A tax treaty between two countries deals with the administration of taxation when the domestic tax laws of the two countries would seem to apply simultaneously to a particular issue or taxpayer (for example, when a taxpayer resident in one country derives income from sources in the other country). Tax treaties typically set out a uniform basis for treatment of the most common issues that arise in the field of international double taxation. For example, they allocate the bases and extent of taxing rights to which each of the two states may tax income (that is, setting out the tax treatment for different classes of income and capital, and determining whether the state is a source state or residence state for the purpose of allocating taxing rights). They would also include mutual agreement procedures for eliminating double taxation and resolving conflicts of interpretation of the convention.
Australia has presently 44 bilateral tax agreements, generally referred to as double tax agreements (DTAs) or double tax conventions (DTCs), and their purpose is to facilitate trade and investments between Australia and each of the countries who are parties to these agreements. This is achieved by relieving double taxation of income which may become taxable in each country.
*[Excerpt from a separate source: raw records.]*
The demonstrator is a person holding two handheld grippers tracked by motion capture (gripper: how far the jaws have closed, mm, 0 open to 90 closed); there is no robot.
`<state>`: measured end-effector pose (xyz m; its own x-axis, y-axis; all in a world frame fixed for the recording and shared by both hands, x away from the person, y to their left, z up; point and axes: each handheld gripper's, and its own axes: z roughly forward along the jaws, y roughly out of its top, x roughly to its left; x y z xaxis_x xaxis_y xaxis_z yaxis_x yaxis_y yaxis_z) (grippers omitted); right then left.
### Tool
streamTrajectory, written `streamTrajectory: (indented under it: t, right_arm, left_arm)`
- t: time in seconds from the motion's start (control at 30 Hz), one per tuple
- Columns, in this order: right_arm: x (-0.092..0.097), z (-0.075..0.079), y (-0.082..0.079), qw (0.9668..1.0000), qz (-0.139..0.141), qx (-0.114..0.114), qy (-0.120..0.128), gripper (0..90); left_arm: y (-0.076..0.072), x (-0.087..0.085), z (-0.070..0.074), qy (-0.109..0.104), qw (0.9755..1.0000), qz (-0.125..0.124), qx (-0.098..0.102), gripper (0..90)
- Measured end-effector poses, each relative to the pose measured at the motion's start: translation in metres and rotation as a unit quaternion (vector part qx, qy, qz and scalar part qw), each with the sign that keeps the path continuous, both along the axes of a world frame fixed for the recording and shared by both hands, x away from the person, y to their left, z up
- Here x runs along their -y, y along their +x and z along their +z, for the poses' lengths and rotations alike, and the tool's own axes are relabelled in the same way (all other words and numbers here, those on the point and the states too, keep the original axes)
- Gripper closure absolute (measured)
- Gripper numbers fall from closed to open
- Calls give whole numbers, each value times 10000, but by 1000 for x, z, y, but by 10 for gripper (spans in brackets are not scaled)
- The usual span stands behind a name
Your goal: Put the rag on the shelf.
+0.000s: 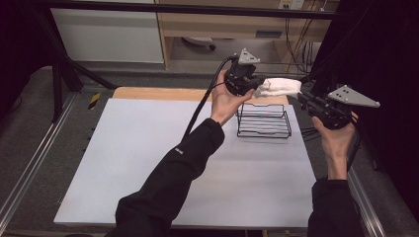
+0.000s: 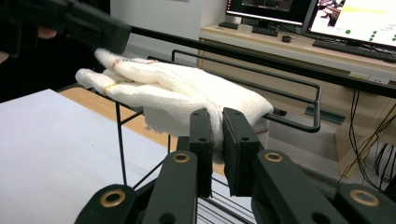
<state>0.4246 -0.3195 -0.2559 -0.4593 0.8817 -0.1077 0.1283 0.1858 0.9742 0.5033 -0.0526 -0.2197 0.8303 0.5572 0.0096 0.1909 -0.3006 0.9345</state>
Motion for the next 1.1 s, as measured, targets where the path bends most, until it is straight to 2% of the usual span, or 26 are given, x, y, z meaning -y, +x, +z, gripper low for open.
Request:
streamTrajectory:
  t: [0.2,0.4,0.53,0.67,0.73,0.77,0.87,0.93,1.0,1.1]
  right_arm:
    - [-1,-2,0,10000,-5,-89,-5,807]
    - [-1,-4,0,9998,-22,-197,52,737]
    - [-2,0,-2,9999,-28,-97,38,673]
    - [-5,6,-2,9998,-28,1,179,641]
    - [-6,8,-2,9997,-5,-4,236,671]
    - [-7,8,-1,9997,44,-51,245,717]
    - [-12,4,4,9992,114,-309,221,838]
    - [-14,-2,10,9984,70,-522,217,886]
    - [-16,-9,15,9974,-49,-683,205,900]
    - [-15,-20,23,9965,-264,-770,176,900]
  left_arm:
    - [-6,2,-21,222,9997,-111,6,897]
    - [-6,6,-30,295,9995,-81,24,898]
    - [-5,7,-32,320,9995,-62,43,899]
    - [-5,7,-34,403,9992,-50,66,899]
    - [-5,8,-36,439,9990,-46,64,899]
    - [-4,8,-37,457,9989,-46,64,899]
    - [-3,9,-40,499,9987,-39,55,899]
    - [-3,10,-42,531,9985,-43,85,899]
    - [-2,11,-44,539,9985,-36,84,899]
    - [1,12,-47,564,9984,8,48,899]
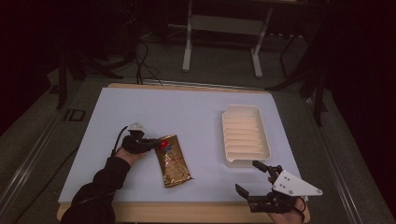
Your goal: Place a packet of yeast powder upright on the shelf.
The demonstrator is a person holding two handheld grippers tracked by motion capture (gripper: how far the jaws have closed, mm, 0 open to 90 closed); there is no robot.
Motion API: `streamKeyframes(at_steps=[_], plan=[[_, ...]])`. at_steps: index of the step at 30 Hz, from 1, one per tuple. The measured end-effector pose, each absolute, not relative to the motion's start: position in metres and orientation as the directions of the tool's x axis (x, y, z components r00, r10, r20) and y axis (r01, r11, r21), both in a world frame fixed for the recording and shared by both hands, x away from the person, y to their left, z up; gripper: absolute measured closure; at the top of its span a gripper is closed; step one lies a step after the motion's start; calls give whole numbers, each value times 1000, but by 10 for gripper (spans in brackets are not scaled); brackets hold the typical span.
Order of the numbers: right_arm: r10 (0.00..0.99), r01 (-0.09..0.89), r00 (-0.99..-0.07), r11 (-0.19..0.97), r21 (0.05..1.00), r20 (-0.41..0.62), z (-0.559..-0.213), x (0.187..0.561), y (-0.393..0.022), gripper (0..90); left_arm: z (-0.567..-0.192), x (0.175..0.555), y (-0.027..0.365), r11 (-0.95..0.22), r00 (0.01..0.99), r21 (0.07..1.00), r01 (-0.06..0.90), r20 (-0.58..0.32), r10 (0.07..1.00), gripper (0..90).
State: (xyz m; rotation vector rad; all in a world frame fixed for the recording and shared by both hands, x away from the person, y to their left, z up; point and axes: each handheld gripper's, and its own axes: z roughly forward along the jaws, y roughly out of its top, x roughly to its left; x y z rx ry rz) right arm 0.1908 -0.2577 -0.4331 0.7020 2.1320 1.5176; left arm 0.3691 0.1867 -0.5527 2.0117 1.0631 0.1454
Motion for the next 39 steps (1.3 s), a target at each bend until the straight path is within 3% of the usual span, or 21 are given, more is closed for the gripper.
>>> streamKeyframes(at_steps=[3,8,39], plan=[[626,155,-778,273,949,-53,-433,190,-258,122,-551,367,182,-293,624,721,628,-241,743,874],[629,146,-775,266,953,-57,-431,189,-259,123,-542,364,173,-308,605,716,626,-197,771,900],[653,143,-756,235,961,-48,-428,189,-264,131,-468,324,159,-287,679,847,447,-113,725,900]])
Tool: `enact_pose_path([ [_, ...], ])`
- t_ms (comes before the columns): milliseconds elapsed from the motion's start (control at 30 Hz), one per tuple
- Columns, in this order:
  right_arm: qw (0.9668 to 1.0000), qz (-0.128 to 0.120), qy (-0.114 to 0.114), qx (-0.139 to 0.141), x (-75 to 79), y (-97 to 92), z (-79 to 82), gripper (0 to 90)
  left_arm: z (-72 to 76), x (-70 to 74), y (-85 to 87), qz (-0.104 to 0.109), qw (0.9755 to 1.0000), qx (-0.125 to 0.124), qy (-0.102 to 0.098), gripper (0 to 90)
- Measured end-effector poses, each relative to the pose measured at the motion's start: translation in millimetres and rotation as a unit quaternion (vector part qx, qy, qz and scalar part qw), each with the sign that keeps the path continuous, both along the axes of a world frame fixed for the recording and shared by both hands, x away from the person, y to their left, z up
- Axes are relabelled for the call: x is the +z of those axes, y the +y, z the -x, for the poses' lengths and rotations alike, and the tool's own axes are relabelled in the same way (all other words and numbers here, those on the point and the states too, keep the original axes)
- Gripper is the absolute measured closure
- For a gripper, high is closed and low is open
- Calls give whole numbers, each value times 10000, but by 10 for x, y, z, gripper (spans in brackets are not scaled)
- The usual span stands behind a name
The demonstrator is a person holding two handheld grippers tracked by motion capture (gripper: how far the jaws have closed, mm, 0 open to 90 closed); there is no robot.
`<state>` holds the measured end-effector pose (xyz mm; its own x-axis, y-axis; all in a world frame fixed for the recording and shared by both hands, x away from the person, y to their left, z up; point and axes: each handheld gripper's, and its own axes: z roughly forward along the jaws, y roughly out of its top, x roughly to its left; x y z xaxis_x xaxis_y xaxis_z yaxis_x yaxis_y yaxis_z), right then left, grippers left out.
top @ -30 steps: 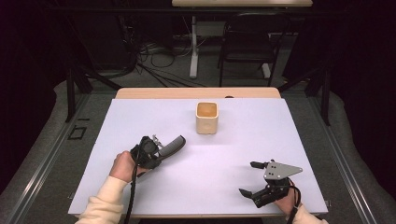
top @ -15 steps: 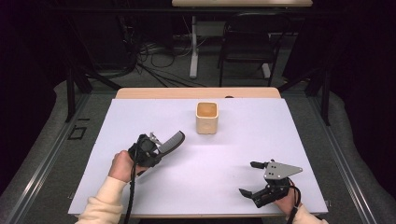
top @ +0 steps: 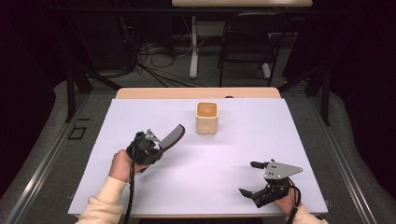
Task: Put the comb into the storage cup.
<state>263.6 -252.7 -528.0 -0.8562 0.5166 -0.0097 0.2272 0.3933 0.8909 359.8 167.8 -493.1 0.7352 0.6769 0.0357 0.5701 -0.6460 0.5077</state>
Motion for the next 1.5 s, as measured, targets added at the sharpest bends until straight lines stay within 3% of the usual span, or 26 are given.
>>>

Information sharing is integral to the effective functioning of tax administrations cooperating with each other. Another significant purpose served by DTAs is that of minimising tax avoidance and tax evasion because they provide for the exchange of tax information between the Australian Taxation Office (ATO) and the revenue authority of the country who is a party to a Double Tax Agreement (DTA).
DTAs prevent the same income being taxed more than once. The reduced tax rate that applies under a tax treaty only applies if the recipient of the dividend, interest or royalty is both:
- a resident of the particular tax treaty country and
- beneficially entitled to that income.
A foreign resident can be an individual, company, partnership, trust or super fund.
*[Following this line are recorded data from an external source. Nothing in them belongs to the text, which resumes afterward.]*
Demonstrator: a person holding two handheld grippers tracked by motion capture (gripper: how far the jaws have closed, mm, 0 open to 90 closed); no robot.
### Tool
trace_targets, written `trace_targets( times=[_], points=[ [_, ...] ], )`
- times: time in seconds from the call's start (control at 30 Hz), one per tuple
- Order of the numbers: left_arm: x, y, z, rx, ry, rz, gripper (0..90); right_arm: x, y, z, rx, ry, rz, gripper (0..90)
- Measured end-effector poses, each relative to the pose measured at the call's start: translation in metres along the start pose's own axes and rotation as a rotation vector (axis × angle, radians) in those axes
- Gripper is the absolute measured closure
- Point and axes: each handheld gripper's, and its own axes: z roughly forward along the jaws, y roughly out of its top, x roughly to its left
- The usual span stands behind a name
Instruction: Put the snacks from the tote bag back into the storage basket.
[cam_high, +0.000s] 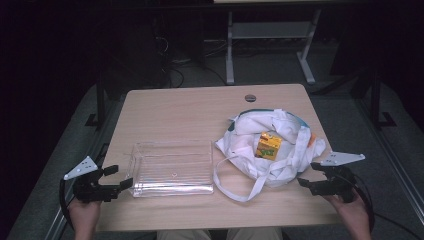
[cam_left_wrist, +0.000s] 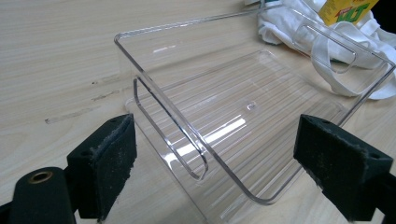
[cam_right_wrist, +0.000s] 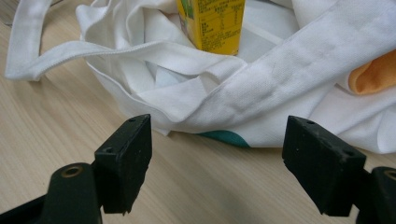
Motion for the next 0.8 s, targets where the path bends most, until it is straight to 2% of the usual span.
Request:
trace_targets(
  times=[0.2,0.27,0.33,0.5,0.57,0.8],
  points=[
    [0.000,0.001,0.000,0.001,-0.002,0.003,12.9,0.000,0.000,-0.002,-0.007,0.001,0.002,23.7],
    [0.000,0.000,0.000,0.002,-0.003,0.003,12.9,0.000,0.000,-0.001,-0.004,0.016,0.011,23.7],
    [0.000,0.000,0.000,0.001,-0.004,0.003,12.9,0.001,0.000,-0.001,0.000,0.006,0.011,23.7],
    [0.000,0.000,0.000,-0.002,-0.004,0.003,12.9,0.001,0.002,-0.001,-0.012,0.008,-0.002,23.7],
    [0.000,0.000,0.000,-0.001,-0.004,0.002,12.9,0.001,0.004,-0.002,-0.007,0.001,-0.001,23.7],
    [-0.001,0.000,-0.002,-0.004,0.000,0.002,12.9,-0.004,0.015,-0.001,0.026,0.027,-0.012,20.7]
  ],
)
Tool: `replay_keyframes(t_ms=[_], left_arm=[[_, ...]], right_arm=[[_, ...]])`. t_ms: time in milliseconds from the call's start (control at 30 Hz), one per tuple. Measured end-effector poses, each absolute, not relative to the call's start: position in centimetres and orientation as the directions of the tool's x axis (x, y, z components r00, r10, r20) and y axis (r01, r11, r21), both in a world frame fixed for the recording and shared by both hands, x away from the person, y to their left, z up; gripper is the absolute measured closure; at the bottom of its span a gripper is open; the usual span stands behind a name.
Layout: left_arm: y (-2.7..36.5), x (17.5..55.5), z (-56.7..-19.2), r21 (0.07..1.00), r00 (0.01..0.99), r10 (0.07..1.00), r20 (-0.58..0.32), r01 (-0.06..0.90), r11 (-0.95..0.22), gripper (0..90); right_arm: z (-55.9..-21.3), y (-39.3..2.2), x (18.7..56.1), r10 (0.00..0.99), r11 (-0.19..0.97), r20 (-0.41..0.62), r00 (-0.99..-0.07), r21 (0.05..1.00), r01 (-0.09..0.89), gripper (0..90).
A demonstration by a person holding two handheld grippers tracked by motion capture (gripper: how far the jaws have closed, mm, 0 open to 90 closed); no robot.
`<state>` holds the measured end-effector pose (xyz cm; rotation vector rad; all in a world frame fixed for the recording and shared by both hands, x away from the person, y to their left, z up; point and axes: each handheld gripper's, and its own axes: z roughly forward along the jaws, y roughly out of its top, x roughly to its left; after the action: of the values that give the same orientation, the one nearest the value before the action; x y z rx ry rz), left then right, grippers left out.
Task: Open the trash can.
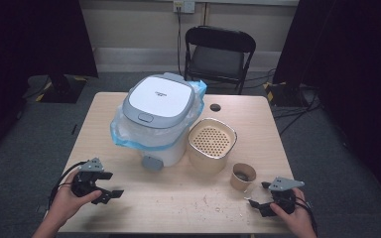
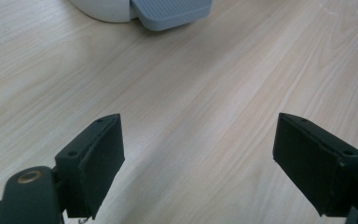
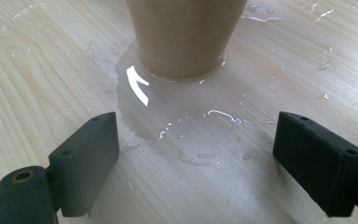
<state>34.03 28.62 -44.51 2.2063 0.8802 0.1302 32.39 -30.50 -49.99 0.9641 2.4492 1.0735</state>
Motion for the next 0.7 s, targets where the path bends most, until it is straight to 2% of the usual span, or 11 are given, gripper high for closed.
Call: replay_keyframes(t_ms=[367, 700], left_arm=[[27.3, 34.8, -42.3, 0.645, 0.751, 0.628, -0.205, 0.586, -0.490, 17.2], [26.6, 35.7, -40.0, 0.650, 0.762, 0.613, -0.206, 0.575, -0.497, 17.4]], right_arm=[[-50.0, -30.6, 32.4, 0.678, 0.502, -0.005, -0.735, 0.734, 0.458, 13.6], [-50.0, -30.6, 32.4, 0.677, 0.502, -0.004, -0.736, 0.733, 0.458, 13.5]])
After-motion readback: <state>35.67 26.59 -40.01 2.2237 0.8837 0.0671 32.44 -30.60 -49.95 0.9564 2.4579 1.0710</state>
The Australian Government Treasury (the Treasury) website Tax Treaties includes a Tax Treaties Table with links to the 44 DTAs.
Tax information exchange agreements with Australia (TIEAs)
Apart from tax treaties, Australia has also negotiated specific ‘Tax information exchange agreements’ with a number of countries. Once in force, these agreements enable the countries concerned to be removed from the list of ‘tax havens’ maintained by the ATO.
Briefly, a tax haven is a country with a secretive tax or financial system that has minimal or low taxes for non‑residents. Tax havens may be used for the avoidance of Australian tax, for example, by diverting income to an entity in a haven that is not taxable in Australia, or for outright tax evasion.
Where are the tax havens?
The US Congressional Research Service publication Tax Havens: International Tax Avoidance and Evasion is a very informative research paper on various aspects of tax havens and international tax avoidance and tax evasion by individuals and multinationals.
It traces the attempts to make lists of tax havens at pages three to eight and sets out in Table 1 at page four the names of 50 countries listed on various tax haven lists in January 2013.
Apart from those countries identified as tax havens in Table 1 there are other countries referred to in the research paper titled Other jurisdictions with tax haven characteristics.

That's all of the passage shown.